ACTIVITY → Your task is to copy every line of the records below that contains "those".

DATA EXTRACT START

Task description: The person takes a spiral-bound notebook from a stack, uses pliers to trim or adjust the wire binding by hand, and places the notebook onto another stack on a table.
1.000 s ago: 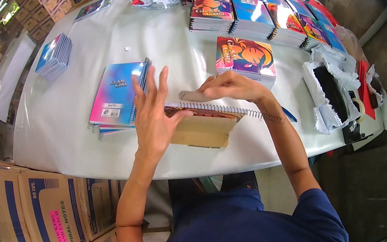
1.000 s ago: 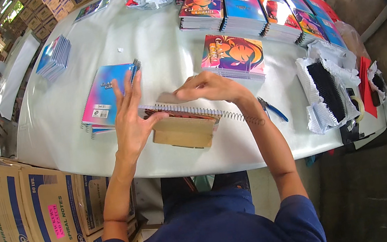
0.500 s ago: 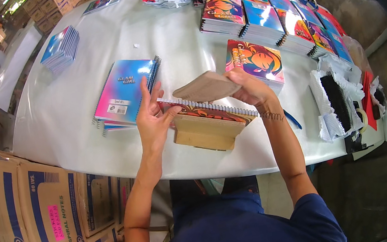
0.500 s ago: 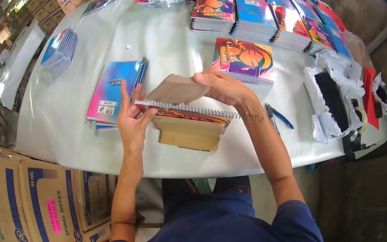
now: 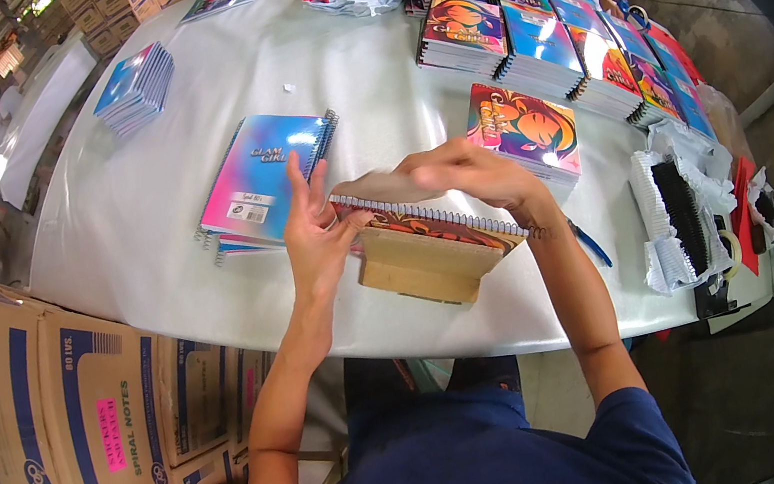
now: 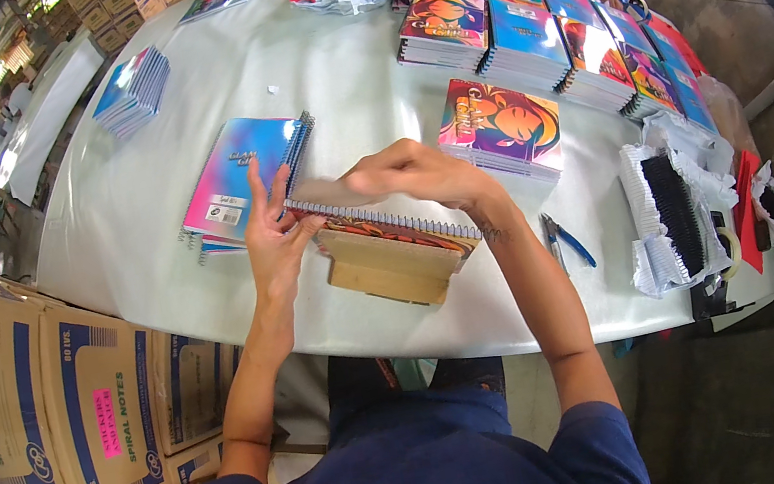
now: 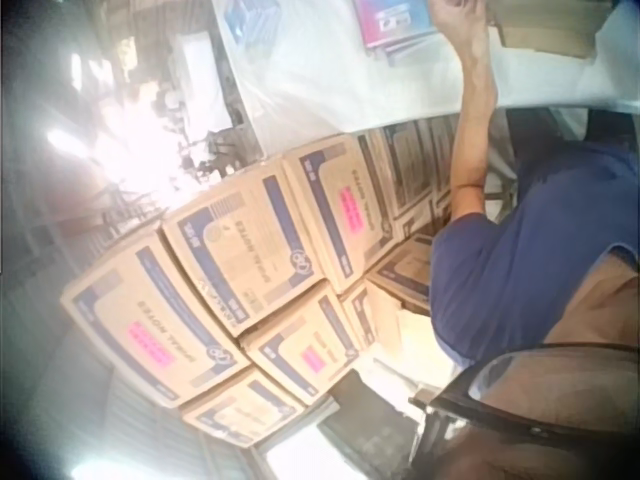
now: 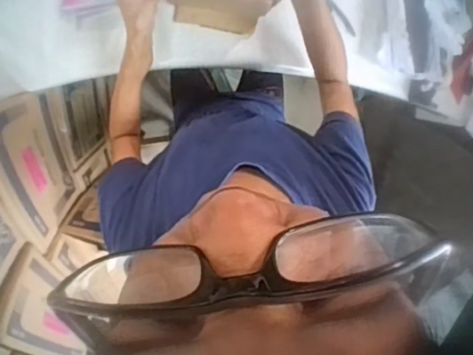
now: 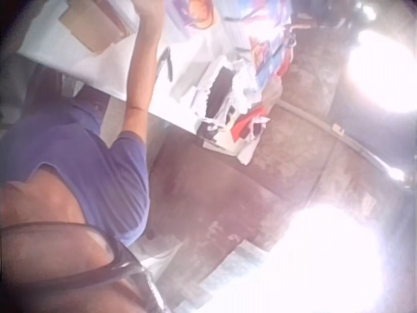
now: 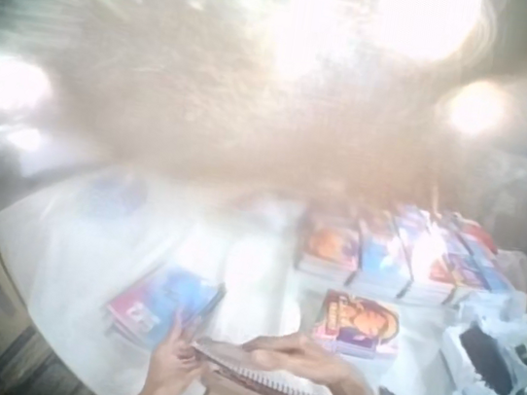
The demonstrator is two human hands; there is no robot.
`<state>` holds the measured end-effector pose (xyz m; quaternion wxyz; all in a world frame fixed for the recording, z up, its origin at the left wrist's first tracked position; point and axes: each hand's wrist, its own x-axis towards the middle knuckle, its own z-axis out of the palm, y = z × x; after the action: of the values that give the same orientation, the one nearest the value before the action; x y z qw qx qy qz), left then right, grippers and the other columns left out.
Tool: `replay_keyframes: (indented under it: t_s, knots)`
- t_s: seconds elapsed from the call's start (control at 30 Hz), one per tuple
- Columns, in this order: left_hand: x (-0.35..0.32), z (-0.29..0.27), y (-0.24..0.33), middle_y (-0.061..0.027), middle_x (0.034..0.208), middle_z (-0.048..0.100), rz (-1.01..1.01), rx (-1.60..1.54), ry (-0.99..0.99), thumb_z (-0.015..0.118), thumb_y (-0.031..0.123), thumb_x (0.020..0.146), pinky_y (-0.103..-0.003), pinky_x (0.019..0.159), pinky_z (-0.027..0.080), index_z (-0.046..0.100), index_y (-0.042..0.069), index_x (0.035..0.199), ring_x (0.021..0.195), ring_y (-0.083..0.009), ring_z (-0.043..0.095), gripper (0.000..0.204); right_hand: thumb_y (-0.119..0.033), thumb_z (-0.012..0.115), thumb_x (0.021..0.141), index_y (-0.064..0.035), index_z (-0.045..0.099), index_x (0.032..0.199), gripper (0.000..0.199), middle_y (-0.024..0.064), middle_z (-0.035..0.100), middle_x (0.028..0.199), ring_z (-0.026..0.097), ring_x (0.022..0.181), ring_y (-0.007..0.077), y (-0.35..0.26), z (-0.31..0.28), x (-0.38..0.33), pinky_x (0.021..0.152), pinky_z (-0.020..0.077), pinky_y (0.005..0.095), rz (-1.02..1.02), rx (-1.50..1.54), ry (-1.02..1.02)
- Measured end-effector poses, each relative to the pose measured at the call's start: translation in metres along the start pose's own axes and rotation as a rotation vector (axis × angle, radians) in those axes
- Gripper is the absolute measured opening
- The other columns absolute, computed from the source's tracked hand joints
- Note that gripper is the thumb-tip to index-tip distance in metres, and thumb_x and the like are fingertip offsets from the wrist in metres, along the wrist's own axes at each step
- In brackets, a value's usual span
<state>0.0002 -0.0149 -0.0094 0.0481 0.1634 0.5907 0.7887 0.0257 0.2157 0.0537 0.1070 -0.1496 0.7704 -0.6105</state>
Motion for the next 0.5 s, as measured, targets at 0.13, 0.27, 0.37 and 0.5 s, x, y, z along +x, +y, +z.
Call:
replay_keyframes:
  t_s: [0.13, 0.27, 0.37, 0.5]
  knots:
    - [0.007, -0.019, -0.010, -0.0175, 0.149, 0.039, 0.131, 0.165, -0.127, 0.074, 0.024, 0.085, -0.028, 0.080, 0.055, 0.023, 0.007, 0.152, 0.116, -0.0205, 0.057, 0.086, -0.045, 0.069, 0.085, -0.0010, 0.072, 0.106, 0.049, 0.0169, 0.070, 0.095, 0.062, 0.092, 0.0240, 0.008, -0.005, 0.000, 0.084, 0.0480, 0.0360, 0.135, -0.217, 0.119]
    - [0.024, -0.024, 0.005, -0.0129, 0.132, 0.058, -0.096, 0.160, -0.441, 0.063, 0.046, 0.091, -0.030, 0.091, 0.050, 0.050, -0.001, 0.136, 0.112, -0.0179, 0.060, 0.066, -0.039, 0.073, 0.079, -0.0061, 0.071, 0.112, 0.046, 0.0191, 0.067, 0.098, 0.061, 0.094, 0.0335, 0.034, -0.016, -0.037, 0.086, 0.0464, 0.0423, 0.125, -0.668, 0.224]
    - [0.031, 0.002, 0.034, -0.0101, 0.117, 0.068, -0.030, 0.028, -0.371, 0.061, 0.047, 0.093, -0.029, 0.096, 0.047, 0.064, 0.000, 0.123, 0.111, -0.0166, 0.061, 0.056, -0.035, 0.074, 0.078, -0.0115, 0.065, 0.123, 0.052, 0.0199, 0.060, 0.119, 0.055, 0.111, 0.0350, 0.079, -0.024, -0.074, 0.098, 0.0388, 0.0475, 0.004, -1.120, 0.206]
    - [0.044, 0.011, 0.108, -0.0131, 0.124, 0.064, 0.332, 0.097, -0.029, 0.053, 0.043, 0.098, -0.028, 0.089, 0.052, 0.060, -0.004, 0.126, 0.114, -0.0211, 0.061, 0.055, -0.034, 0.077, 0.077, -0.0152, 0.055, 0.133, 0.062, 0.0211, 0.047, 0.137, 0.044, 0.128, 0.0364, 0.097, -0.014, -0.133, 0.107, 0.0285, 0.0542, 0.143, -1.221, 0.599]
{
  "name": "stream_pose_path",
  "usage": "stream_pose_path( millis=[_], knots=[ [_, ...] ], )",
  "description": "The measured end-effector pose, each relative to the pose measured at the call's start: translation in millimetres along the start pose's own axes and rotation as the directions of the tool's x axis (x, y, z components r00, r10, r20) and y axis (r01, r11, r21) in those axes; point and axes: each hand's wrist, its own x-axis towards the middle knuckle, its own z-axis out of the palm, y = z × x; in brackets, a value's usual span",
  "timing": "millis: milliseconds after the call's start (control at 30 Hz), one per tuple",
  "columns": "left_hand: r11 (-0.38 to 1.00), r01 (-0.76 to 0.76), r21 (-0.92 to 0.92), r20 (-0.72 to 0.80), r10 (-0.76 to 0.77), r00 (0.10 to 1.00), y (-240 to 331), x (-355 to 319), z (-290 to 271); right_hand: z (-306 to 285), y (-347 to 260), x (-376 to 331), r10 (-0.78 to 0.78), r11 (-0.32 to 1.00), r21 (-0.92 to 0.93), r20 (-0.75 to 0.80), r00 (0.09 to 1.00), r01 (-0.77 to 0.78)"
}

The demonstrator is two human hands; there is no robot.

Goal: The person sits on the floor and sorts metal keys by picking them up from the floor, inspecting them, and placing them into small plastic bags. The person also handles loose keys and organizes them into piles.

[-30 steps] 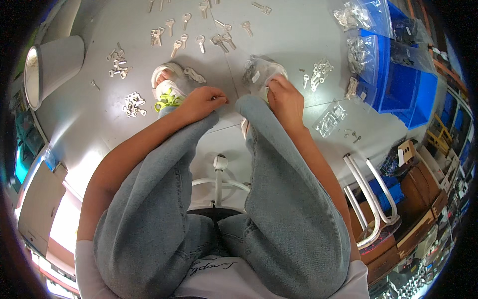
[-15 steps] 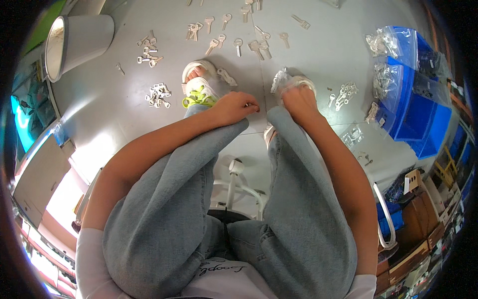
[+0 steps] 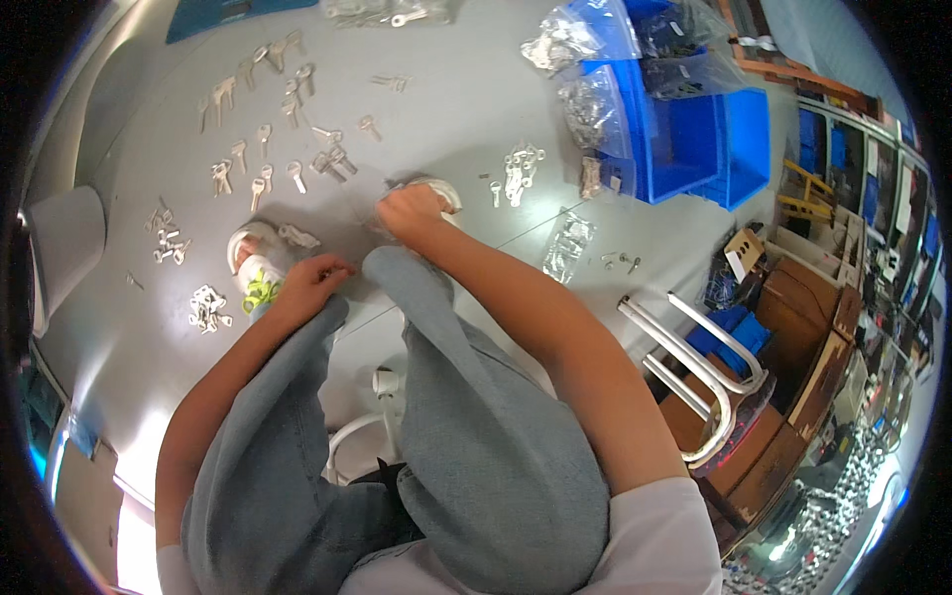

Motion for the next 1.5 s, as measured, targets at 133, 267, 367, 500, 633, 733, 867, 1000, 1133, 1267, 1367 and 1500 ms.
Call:
stream_pose_path(
  millis=[133,267,367,500,633,733,867,1000,1133,1267,1367,1500],
  knots=[
    [1.000,0.001,-0.010,0.016,-0.001,1.000,3,6,2,-16,9,-14,-0.036,0.994,0.096,-0.186,0.982,0.054],
    [1.000,-0.014,-0.011,0.005,0.014,1.000,-2,7,6,-18,11,-22,-0.107,0.991,0.070,-0.117,0.987,0.115],
    [1.000,-0.012,0.001,0.003,0.012,1.000,-2,7,6,-12,6,-8,-0.171,0.976,-0.128,0.037,0.984,0.175],
    [0.997,-0.050,0.061,0.020,0.049,0.999,-11,6,5,6,-5,5,-0.060,0.985,-0.154,0.126,0.990,0.079],
    [1.000,-0.010,0.011,0.021,0.009,1.000,-7,10,6,-3,-1,-5,0.021,0.999,-0.029,-0.025,0.999,-0.021],
    [0.999,-0.034,-0.008,-0.069,0.033,0.997,-15,11,10,-38,-4,-26,0.001,0.977,0.211,-0.160,0.987,0.033],
    [0.912,0.214,-0.350,0.018,-0.222,0.975,-21,28,4,-70,-17,-61,0.025,0.820,0.553,-0.297,0.955,0.150],
    [0.466,0.276,-0.840,0.279,-0.064,0.958,34,18,-13,-110,-29,-101,0.075,0.644,0.725,-0.378,0.923,0.245],
    [0.704,0.072,-0.707,0.166,0.067,0.984,64,1,-30,-119,-31,-109,0.133,0.588,0.764,-0.414,0.900,0.265],
    [0.810,-0.104,-0.577,0.045,0.158,0.986,82,-6,-33,-131,-47,-112,0.290,0.324,0.909,-0.358,0.888,0.261],
    [0.861,-0.202,-0.468,-0.031,0.212,0.977,88,-8,-30,-132,-48,-112,0.346,0.131,0.946,-0.324,0.881,0.297],
    [0.918,-0.238,-0.318,-0.057,0.232,0.971,91,-9,-27,-129,-44,-111,0.380,0.153,0.947,-0.321,0.867,0.284]
  ],
)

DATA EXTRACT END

TASK OUTPUT →
- Measured end-effector poses, each relative to the pose measured at the call's start: translation in metres along the start pose's own axes and rotation as a rotation vector (axis × angle, radians) in those axes
  "description": "The measured end-effector pose, each relative to the pose measured at the call's start: translation in millimetres along the start pose's own axes and rotation as the directions of the tool's x axis (x, y, z components r00, r10, r20) and y axis (r01, r11, r21) in those axes; point and axes: each hand's wrist, its own x-axis towards the middle knuckle, its own z-axis out of the palm, y = z × x; in brackets, a value's usual span",

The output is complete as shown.